■ Activity
Filter these entries so that only lines with the word "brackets" remain.

Records contained in a dataset:

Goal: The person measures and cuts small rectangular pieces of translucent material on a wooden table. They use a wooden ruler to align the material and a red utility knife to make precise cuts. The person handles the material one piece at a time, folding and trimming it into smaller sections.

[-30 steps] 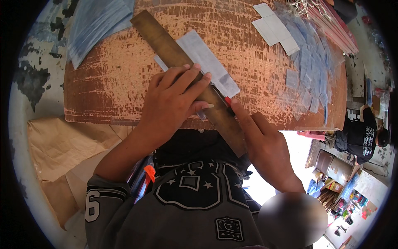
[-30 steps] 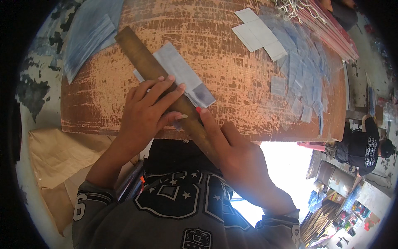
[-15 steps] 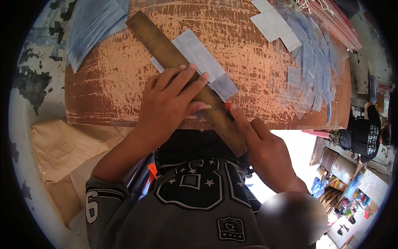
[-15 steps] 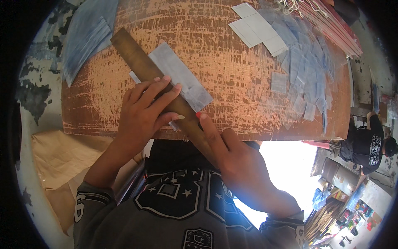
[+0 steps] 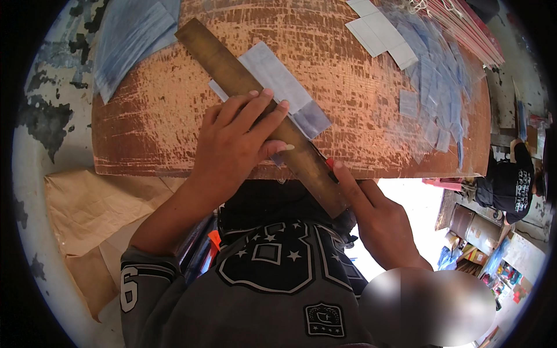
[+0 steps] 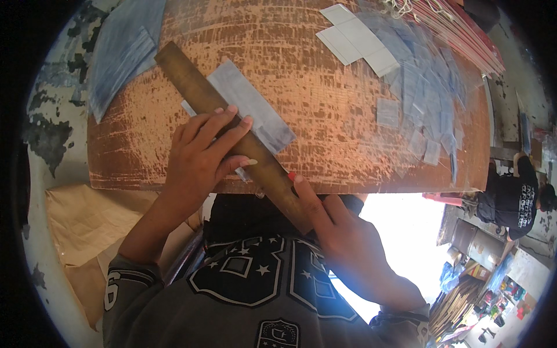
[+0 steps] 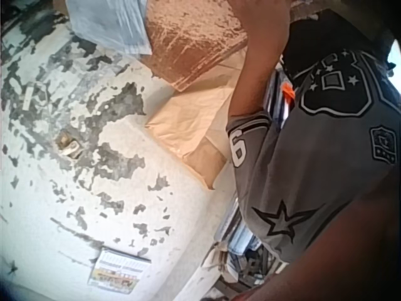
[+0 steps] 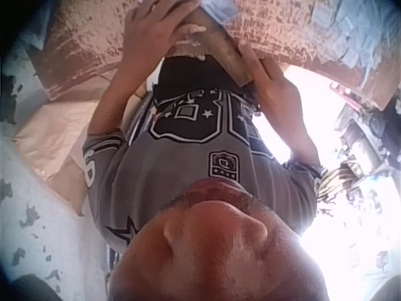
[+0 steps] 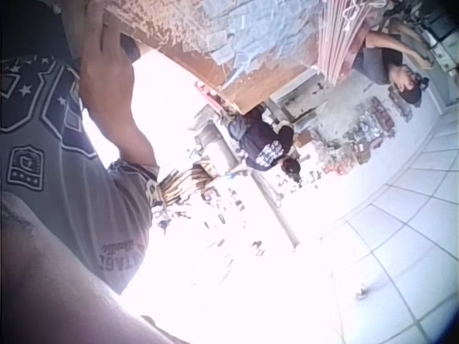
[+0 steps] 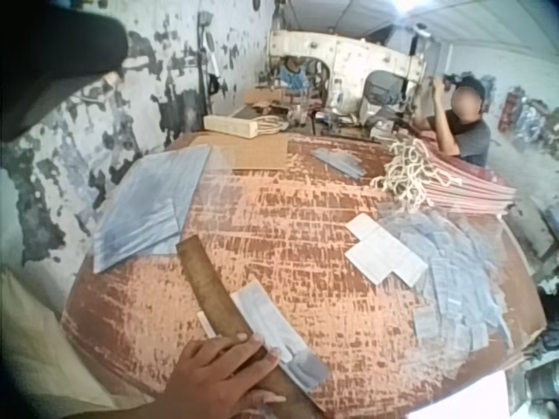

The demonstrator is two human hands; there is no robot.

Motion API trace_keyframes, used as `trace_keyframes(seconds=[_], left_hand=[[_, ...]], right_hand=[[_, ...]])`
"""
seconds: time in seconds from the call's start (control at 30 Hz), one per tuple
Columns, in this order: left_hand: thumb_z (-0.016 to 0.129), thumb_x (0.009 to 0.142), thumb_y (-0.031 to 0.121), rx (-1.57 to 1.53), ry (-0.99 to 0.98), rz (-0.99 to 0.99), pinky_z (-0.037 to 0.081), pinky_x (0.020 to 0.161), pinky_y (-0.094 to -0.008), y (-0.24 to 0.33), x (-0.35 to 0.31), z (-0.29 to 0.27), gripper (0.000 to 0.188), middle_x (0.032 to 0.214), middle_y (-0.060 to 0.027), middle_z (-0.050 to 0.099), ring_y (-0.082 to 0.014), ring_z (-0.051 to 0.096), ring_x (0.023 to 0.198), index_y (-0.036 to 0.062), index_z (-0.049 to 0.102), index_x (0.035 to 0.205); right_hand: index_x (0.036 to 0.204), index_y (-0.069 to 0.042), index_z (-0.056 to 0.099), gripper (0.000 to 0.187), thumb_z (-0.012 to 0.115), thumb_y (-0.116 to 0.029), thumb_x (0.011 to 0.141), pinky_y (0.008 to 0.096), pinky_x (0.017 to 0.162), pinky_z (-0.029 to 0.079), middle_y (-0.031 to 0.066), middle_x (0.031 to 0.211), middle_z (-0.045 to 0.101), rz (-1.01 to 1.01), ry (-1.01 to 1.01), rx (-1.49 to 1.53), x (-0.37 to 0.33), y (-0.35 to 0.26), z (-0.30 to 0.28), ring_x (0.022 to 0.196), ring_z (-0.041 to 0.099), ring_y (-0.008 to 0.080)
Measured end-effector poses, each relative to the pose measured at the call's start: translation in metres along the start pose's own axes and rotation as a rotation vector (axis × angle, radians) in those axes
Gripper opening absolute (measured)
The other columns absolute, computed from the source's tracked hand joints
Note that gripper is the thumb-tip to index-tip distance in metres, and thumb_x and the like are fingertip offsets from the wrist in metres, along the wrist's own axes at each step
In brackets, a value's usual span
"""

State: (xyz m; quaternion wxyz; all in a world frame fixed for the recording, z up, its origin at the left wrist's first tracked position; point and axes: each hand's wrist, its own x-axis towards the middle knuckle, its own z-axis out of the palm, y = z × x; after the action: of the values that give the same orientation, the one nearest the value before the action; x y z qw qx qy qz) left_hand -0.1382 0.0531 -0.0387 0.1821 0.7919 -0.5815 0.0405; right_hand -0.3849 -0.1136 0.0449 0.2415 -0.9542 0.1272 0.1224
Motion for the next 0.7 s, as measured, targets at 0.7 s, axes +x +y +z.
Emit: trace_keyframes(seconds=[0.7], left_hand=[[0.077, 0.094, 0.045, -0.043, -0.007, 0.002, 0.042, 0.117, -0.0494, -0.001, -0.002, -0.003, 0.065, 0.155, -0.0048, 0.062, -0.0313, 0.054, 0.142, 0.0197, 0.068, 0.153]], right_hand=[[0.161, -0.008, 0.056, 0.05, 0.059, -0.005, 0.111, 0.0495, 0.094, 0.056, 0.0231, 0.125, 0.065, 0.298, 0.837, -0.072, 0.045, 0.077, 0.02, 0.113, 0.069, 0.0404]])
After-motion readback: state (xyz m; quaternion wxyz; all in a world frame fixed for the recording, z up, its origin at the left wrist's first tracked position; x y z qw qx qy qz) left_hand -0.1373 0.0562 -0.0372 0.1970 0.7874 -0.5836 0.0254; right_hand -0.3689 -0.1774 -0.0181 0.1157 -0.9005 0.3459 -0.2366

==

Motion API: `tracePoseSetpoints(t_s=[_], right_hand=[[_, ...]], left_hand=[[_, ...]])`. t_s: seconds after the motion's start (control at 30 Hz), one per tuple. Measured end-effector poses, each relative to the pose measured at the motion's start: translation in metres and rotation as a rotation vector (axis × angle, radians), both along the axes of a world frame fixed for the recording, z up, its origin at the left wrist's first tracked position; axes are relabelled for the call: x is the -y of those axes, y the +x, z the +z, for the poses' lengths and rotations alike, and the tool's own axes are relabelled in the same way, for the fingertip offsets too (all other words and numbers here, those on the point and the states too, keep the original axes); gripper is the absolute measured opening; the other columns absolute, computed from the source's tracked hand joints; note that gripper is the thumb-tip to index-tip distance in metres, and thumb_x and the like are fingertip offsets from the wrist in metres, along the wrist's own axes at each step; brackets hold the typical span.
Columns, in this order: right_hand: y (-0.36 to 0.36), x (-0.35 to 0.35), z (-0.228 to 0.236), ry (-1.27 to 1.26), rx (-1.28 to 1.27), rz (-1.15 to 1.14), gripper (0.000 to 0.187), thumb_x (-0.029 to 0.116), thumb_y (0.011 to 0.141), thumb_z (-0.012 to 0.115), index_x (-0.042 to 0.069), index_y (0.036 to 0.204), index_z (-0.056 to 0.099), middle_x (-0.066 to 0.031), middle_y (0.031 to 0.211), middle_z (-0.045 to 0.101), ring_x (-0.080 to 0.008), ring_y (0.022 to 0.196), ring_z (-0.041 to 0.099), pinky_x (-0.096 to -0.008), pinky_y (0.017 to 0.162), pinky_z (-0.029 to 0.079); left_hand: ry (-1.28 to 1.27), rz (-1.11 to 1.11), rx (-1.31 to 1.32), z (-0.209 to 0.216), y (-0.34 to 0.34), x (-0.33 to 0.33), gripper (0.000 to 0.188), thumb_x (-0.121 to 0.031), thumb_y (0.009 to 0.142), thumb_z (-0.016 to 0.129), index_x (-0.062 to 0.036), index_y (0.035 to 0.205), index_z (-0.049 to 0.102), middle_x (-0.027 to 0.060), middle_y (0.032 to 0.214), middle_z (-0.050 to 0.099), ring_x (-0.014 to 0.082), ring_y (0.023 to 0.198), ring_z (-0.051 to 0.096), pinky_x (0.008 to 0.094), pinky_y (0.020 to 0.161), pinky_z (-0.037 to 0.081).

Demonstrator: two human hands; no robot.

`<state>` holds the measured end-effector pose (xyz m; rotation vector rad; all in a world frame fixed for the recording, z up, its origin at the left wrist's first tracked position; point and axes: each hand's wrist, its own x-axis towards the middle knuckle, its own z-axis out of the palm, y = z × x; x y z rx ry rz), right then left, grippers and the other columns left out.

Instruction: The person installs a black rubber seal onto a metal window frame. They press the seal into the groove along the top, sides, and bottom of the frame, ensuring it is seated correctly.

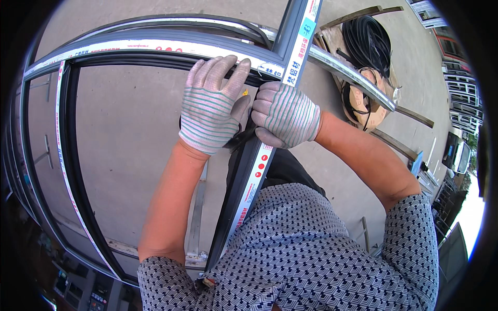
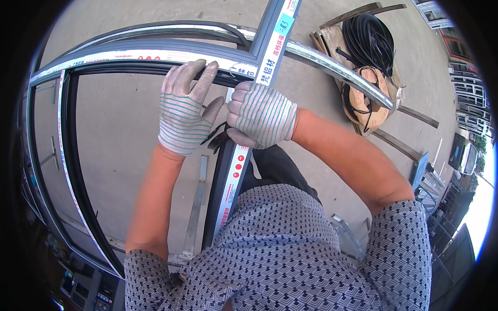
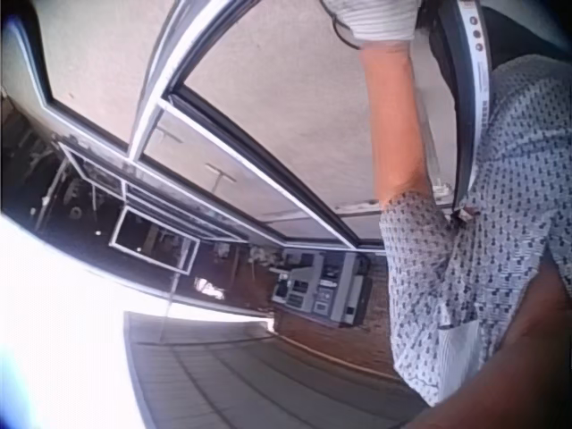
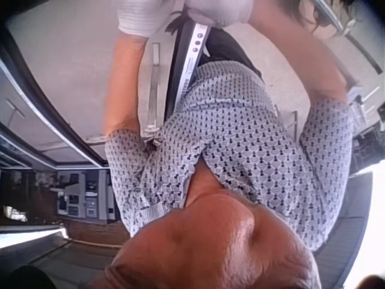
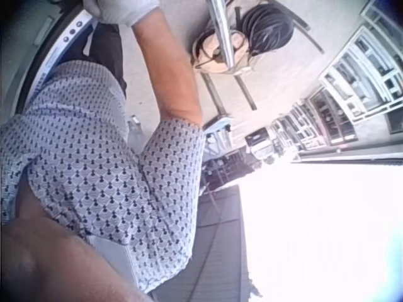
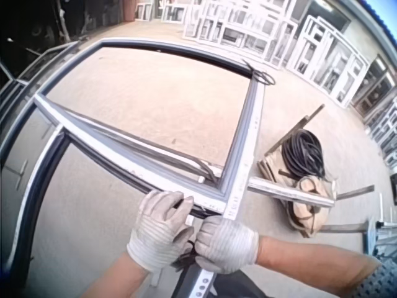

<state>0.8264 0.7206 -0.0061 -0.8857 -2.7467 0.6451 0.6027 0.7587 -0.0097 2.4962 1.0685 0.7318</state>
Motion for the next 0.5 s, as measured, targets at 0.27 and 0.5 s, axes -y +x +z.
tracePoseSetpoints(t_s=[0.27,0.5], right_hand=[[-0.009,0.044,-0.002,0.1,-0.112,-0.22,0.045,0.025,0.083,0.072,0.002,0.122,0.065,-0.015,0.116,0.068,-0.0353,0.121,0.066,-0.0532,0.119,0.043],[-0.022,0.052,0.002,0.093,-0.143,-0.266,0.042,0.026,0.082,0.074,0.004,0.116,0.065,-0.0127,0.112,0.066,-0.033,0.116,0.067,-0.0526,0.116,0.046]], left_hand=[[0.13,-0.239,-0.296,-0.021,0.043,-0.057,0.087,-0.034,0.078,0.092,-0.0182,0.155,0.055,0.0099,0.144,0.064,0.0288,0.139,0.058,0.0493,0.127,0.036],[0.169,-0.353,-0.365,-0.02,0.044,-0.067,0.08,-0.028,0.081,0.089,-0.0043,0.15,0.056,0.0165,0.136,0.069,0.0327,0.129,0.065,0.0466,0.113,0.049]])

■ Written response
In brackets, a value's usual span
Motion API: `tracePoseSetpoints(t_s=[_], right_hand=[[_, ...]], left_hand=[[_, ...]])`. t_s: seconds after the motion's start (control at 30 Hz), one per tuple. Measured end-effector poses, each relative to the pose measured at the motion's start: translation in metres and rotation as a rotation vector (axis × angle, radians), both along the axes of a world frame fixed for the recording, z up, its origin at the left wrist's first tracked position; axes are relabelled for the call: x is the -y of those axes, y the +x, z the +z, for the poses' lengths and rotations alike, and the tool's own axes are relabelled in the same way, for the fingertip offsets too (all other words and numbers here, those on the point and the states too, keep the original axes); gripper is the absolute measured opening; the other columns absolute, computed from the source's tracked hand joints; note that gripper is the thumb-tip to index-tip distance in metres, and thumb_x and the like are fingertip offsets from the wrist in metres, along the wrist's own axes at each step; brackets hold the typical span.

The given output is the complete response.